What is being asked>
Search the data below for the string "finger" and copy all lines where it shows up.

Available data>
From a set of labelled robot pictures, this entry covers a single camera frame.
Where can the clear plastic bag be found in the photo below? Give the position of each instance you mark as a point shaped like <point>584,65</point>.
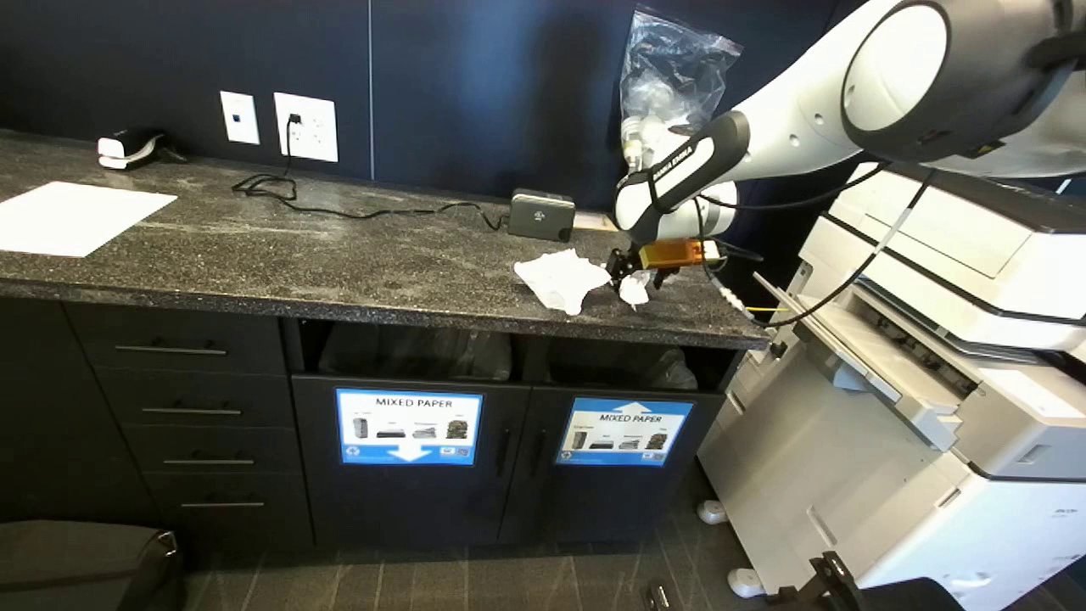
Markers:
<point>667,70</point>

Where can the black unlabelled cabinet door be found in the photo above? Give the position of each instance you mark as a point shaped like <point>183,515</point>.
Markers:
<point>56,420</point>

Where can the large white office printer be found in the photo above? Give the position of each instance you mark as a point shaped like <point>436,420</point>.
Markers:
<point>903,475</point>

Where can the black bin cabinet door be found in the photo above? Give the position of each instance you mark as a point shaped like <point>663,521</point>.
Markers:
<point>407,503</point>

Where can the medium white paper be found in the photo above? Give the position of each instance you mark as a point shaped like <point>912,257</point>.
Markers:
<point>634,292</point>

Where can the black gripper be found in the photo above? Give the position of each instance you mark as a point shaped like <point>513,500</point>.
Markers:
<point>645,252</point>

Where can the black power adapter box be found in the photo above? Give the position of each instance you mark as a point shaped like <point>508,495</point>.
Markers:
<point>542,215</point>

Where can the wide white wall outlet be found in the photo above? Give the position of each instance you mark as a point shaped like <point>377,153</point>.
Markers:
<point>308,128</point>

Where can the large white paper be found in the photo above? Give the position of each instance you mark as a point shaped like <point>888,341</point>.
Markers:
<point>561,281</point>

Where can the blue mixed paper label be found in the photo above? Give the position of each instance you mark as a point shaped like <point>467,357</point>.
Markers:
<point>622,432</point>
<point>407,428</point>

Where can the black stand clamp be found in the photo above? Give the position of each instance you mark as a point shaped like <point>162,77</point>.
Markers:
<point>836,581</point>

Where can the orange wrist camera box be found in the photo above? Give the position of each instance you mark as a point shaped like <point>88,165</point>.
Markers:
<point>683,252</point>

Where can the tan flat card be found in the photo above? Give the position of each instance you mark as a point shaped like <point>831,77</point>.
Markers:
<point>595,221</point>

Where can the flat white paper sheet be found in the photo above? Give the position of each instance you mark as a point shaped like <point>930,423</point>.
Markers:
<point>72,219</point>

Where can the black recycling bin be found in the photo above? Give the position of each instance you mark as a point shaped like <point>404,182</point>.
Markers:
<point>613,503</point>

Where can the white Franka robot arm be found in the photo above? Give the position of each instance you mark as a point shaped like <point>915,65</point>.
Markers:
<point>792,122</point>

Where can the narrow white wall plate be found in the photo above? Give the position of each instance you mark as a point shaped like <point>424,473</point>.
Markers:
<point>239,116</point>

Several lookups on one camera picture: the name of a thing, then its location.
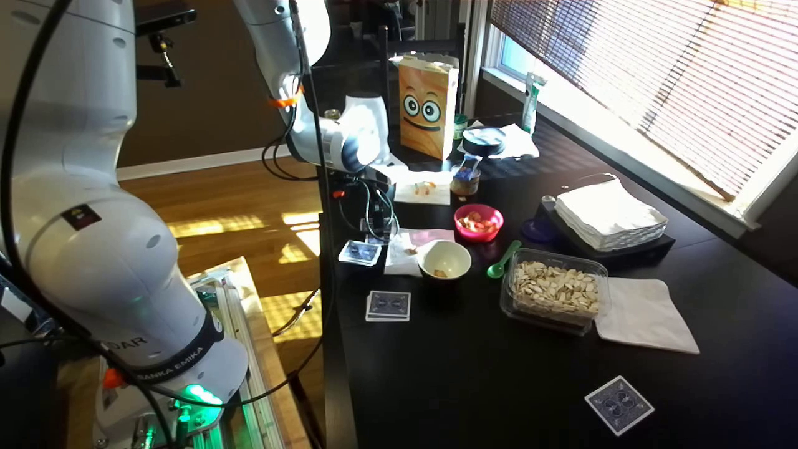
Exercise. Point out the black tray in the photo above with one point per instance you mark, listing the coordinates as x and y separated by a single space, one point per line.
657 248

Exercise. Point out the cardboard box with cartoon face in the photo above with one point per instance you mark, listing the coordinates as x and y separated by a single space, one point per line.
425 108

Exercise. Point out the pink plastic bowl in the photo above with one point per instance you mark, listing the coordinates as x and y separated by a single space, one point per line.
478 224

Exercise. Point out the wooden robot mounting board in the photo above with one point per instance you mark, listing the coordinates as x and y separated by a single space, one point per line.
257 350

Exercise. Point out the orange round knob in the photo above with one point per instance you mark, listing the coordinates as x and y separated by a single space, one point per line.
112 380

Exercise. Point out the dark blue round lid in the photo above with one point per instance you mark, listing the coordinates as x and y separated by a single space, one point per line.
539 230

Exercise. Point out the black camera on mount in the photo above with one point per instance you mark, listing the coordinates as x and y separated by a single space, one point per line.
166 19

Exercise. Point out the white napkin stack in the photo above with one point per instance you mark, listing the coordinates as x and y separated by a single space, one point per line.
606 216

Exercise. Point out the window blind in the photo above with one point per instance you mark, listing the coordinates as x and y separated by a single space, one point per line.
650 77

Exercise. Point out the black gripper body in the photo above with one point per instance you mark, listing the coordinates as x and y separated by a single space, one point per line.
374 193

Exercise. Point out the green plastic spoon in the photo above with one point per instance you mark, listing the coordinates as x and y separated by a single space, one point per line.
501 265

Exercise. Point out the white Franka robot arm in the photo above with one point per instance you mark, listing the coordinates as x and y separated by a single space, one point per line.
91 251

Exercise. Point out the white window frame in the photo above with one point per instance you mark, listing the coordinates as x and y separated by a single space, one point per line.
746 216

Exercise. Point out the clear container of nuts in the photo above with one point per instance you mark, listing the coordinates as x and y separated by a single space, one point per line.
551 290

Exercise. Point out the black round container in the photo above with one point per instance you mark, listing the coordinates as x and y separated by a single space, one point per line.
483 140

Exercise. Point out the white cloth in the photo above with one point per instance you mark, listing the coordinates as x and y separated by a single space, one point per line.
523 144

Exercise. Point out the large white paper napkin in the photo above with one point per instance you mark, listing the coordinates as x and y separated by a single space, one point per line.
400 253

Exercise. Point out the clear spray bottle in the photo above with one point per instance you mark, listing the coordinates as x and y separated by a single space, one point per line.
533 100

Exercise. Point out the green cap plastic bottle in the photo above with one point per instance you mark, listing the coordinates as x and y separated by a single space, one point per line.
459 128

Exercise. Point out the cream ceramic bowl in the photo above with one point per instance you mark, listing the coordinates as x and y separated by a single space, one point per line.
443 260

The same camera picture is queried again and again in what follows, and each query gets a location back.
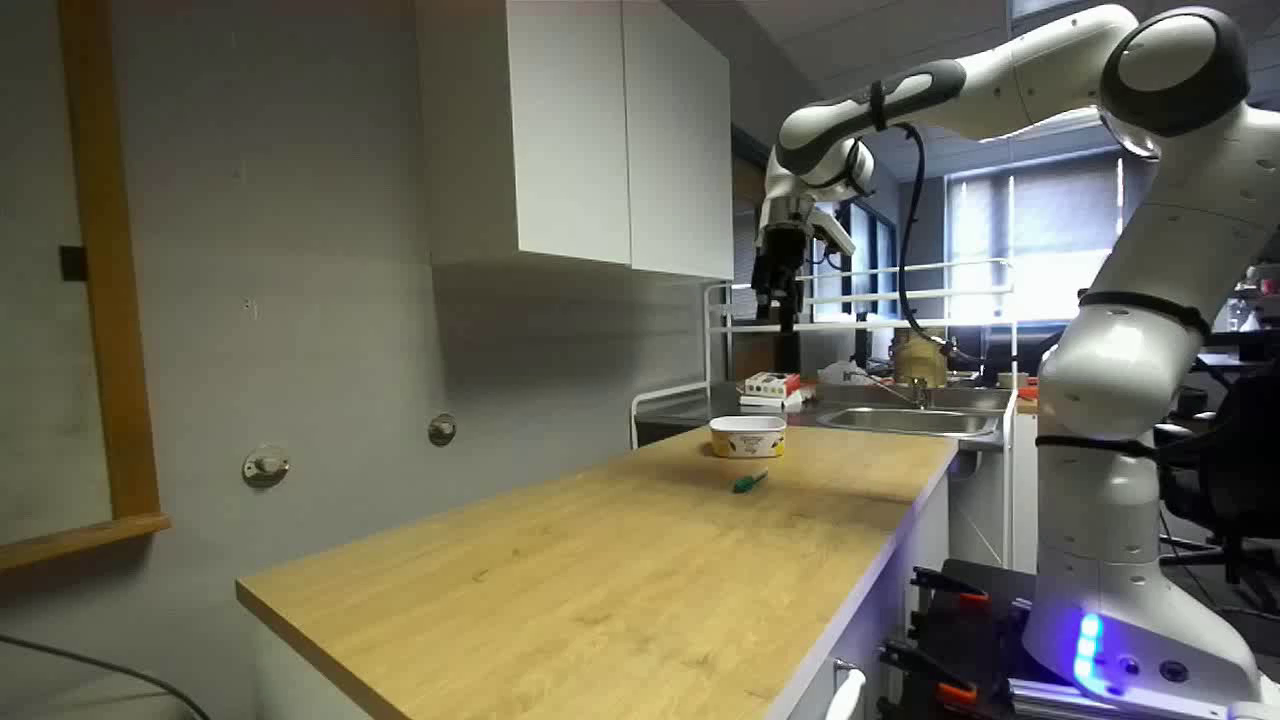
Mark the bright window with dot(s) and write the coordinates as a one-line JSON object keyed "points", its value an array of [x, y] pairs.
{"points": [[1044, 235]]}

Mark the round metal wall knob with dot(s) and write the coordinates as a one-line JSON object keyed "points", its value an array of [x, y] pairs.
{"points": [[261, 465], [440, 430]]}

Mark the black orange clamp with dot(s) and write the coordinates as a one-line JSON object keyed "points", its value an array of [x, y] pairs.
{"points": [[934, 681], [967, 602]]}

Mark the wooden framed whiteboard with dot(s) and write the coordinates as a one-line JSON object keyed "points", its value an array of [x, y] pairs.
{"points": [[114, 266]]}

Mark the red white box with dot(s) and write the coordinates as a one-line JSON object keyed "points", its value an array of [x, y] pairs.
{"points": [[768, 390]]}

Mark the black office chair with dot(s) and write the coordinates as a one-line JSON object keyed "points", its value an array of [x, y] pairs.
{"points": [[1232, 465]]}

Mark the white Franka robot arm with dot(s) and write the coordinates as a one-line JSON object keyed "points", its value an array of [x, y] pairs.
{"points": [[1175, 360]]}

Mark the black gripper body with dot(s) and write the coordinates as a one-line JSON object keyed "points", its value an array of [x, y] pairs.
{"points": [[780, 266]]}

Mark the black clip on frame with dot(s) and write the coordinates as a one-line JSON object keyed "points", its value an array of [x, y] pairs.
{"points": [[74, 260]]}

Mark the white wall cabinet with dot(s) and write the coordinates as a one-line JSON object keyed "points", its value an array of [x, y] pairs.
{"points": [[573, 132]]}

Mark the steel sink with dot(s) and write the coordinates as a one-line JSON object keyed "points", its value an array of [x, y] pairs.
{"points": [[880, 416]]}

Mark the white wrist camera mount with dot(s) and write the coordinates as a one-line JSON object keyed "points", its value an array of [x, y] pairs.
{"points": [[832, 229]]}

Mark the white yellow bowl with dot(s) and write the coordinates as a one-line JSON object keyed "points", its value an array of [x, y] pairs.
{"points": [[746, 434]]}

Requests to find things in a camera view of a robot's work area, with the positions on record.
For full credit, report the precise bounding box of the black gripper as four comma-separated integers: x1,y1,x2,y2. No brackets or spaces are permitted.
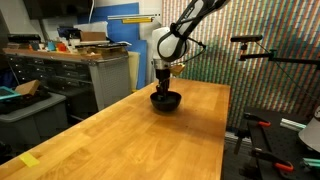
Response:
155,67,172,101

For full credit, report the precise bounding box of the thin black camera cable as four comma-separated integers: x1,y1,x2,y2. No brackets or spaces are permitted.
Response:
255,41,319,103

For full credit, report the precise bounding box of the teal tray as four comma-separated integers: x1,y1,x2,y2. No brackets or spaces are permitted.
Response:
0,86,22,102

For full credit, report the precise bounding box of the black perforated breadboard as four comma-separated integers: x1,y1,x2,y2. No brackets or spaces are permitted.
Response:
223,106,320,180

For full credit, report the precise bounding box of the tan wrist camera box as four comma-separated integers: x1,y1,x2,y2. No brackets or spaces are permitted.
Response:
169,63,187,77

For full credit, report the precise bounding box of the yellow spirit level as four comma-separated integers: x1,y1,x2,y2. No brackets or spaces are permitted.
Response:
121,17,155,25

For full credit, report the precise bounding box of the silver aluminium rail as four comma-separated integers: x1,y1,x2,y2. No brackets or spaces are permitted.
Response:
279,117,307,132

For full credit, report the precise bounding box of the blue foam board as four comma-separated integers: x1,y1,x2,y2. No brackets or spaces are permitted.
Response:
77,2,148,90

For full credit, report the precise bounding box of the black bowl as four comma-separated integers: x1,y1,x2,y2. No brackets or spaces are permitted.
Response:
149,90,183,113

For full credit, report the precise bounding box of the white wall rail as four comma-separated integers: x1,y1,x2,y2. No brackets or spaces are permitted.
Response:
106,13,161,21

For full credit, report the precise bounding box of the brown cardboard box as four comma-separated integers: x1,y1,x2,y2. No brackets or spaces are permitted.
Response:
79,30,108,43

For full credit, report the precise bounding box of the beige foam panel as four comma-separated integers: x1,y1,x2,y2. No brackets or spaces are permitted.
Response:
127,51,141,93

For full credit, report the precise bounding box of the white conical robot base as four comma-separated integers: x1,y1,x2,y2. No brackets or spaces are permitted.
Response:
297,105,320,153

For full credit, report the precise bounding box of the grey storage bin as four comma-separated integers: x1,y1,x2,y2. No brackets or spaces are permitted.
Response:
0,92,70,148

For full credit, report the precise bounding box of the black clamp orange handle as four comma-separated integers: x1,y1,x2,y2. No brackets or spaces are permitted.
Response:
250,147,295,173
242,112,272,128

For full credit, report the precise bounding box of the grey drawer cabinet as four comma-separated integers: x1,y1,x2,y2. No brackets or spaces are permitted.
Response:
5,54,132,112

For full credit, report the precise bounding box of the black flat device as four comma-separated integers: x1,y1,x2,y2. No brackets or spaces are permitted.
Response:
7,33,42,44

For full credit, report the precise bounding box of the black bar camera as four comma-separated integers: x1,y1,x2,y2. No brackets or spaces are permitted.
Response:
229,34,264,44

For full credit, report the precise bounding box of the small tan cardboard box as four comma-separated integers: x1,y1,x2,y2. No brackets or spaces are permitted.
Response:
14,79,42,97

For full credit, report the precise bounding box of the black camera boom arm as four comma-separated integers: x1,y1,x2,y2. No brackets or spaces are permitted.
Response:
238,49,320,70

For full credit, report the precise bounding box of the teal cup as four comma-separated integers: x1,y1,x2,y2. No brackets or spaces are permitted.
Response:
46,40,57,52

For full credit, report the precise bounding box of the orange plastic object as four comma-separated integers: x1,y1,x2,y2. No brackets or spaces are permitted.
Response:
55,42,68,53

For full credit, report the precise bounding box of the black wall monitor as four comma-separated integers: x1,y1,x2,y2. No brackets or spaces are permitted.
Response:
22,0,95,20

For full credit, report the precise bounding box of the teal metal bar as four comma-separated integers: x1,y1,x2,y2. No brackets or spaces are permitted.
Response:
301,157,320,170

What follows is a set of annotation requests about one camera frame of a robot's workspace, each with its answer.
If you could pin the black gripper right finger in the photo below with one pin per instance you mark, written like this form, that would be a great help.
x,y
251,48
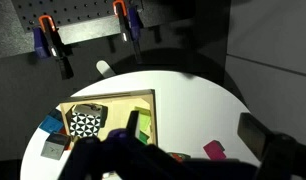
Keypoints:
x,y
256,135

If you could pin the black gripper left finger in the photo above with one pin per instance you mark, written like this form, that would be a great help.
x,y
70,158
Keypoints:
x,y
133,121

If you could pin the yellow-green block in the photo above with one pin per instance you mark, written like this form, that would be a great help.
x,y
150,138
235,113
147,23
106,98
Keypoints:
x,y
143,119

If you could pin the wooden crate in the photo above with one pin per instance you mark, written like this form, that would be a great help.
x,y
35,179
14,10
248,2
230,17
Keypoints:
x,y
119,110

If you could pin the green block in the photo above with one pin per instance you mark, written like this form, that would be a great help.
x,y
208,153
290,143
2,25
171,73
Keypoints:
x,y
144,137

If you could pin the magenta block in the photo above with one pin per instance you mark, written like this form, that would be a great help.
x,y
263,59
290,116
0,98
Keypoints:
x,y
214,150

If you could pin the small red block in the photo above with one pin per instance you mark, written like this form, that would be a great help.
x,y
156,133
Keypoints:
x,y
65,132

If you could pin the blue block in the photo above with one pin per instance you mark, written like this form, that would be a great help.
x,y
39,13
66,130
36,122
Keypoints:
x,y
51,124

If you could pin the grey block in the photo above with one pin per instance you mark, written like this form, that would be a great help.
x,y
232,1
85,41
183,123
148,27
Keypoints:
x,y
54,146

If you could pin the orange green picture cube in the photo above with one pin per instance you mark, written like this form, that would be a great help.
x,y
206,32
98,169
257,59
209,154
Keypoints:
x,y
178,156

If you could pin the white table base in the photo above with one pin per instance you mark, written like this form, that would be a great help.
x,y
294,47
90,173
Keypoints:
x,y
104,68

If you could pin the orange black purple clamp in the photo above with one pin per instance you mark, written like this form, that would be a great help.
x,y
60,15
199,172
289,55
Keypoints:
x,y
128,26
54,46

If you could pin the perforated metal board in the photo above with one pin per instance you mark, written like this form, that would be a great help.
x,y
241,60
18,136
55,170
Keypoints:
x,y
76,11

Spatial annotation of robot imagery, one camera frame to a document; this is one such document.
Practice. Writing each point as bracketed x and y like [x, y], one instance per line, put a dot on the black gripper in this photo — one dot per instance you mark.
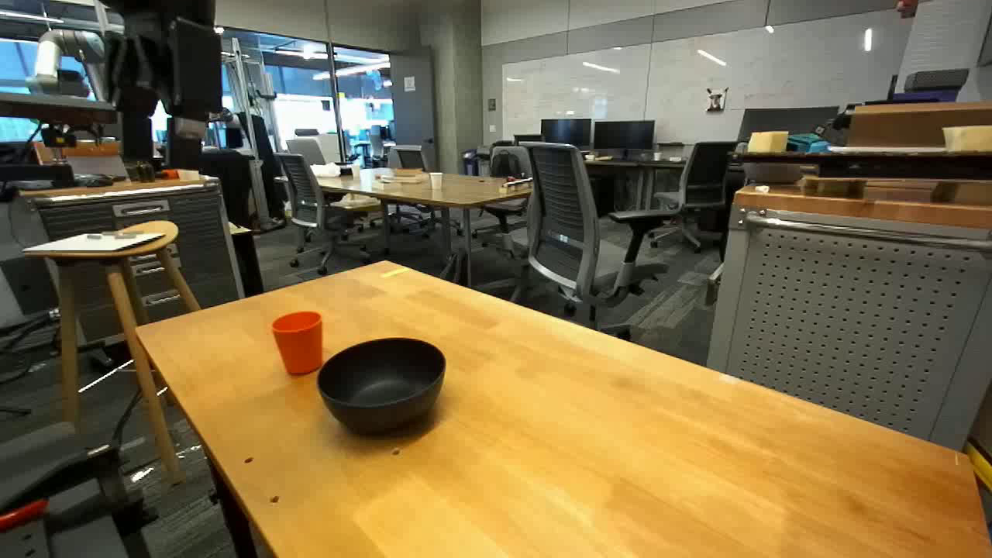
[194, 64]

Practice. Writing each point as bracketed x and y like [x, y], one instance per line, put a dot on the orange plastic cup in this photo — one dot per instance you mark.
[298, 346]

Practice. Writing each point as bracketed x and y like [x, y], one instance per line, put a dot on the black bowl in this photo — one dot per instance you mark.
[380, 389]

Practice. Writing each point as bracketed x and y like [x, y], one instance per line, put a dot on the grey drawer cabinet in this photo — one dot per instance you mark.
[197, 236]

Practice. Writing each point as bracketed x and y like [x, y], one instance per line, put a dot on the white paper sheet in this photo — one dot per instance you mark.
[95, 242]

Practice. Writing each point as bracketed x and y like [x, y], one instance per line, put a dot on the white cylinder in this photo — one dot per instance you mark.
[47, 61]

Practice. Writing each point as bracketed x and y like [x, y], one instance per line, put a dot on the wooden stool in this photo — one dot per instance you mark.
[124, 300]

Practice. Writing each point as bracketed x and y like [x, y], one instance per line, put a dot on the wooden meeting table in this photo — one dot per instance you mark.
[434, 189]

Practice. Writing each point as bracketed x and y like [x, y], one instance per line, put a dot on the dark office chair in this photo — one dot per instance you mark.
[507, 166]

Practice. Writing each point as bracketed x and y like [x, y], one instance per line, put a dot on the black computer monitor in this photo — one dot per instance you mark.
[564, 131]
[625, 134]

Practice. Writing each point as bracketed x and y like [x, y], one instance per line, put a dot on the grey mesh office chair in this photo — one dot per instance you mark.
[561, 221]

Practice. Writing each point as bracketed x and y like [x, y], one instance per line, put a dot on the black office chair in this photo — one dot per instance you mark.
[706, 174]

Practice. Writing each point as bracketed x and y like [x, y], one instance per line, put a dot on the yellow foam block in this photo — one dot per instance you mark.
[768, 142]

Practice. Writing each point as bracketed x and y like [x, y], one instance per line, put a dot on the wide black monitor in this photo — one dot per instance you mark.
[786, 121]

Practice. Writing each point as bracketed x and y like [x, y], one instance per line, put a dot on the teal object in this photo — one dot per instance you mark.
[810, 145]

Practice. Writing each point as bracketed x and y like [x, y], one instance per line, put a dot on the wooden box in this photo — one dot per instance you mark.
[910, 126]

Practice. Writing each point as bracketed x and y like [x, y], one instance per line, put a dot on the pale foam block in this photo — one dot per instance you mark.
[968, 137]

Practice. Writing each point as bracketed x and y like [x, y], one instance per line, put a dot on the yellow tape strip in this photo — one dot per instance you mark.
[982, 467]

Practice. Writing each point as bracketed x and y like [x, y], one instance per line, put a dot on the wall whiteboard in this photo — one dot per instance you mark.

Exercise solution>
If you could pin the black gripper right finger in the photo below with one pin per instance you mark, written like this form, that would be a great help.
If you could pin the black gripper left finger in the photo above with one pin per instance you mark, written like this form, that would be a great help.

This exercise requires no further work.